The overall objectives our first lab session was to orient us on how to properly and efficiently use microscopes and prepare slide mounts in such a way that excludes contamination.

Sterile techniques

1.      Surface clean table with bleach or 30% alcohol

2.      Turn on Bunsen burner to a sterile environment through convection of hot air.

3.       Work close to the burner as any area outside the “convection zone” is not sterile

4.      Flame needle and allow it to cool before transferring specimen to slide.

Use of microscopes

It was demonstrated to us on how safely microscopes. In addition there was a tutorial on how best to set up the microsopes to ensure clarity on sample observation. Of emphasis was the need to ensure that Köhler was set up on a compound microscope before use.

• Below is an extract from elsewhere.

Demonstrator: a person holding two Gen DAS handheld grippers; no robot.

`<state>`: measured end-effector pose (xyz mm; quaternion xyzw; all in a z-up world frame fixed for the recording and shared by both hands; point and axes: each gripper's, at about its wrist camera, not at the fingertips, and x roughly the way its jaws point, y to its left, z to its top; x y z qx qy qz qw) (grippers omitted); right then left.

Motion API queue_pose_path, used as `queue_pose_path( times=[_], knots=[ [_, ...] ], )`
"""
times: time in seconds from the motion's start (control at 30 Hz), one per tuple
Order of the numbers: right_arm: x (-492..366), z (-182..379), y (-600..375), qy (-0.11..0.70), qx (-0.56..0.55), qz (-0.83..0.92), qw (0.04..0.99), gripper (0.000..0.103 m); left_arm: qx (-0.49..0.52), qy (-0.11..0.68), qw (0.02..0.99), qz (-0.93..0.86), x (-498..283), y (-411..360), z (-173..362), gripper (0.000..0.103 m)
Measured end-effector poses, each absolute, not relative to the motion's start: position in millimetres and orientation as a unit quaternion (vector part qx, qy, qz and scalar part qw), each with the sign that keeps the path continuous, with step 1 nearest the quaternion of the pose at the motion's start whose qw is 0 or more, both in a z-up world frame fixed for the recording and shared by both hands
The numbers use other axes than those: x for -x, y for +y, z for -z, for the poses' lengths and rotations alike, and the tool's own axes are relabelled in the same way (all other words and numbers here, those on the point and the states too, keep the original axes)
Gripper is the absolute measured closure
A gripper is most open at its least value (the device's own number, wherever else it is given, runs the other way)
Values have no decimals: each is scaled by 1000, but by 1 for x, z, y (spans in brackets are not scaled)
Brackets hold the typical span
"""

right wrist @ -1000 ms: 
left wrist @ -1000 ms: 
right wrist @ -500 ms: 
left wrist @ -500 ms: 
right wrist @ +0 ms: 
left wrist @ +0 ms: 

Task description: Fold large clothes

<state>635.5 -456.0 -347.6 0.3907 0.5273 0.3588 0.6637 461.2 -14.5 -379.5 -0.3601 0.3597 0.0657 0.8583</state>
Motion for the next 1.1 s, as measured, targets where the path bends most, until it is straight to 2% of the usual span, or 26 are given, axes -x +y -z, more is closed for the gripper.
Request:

The demonstrations also covered how best to manipulate the amount mainly light and color balances so as to take good specimen pictures using QCapture software

Preparation of squash and tape mounts

a)      Squash mount

1.      Squash mounts were prepared by getting a small specimen sample especially on the edge of the hyphal growth in a petri dish.

2.      The small piece of specimen was placed on a slide.

3.      A drop of sterile water was added

4.      The specimen was covered with a cover slip and the using the back of the needle handle to flatten the specimen under the cover slip and observed under a microscope.

 

b)      Tape mounts

1.      A 1-0.5 of an inch one sided tape was cut

2.      The tape was then used to slightly touch fungal specimen in a petri dish

3.      The tape was then placed on a slide and slightly pressed so that it was on a fixed position on a slide

4.      A drop of water was used put on top of the tape and it was observed under a microscope

Hemocytometer

The protocol followed was as the one described in the provided on the class lab

Results

Discussion

Emphasis was given on how best to handle and use microscopes, taking of sample pictures using Q Capture software. In addition other safety issues in the lab were also highlighted. From trying different slide mount types it was clear that squash mounts did not always result in observable intact structures on the other hand tape mounts preserved the intact structures in most cases. Spore enumerations using Hemocytometer requires a consistency throughout the counting process with respect to spores on border lines, which squares to count, spores that are tightly attached to each other and on levels (color intensity) for accepting spores as  living or dead spores. Cell suspensions should be dilute enough so that the cells do not overlap each other. In addition extra care should be taken on calculations as significant figures are supposed to be kept within the range of the Hemocytometer accuracy, minor error may reflect huge differences when spore numbers are corrected by dilution factor.

Personally I think this lab is a fundamental step for any proper fungal diagnosis as it dealt with issues that usually can make diagnosis of fungi frustrating namely a failure to effectively use the microscope and poor slide mounts which makes it difficult to observe important fungal diagnostic features or structures.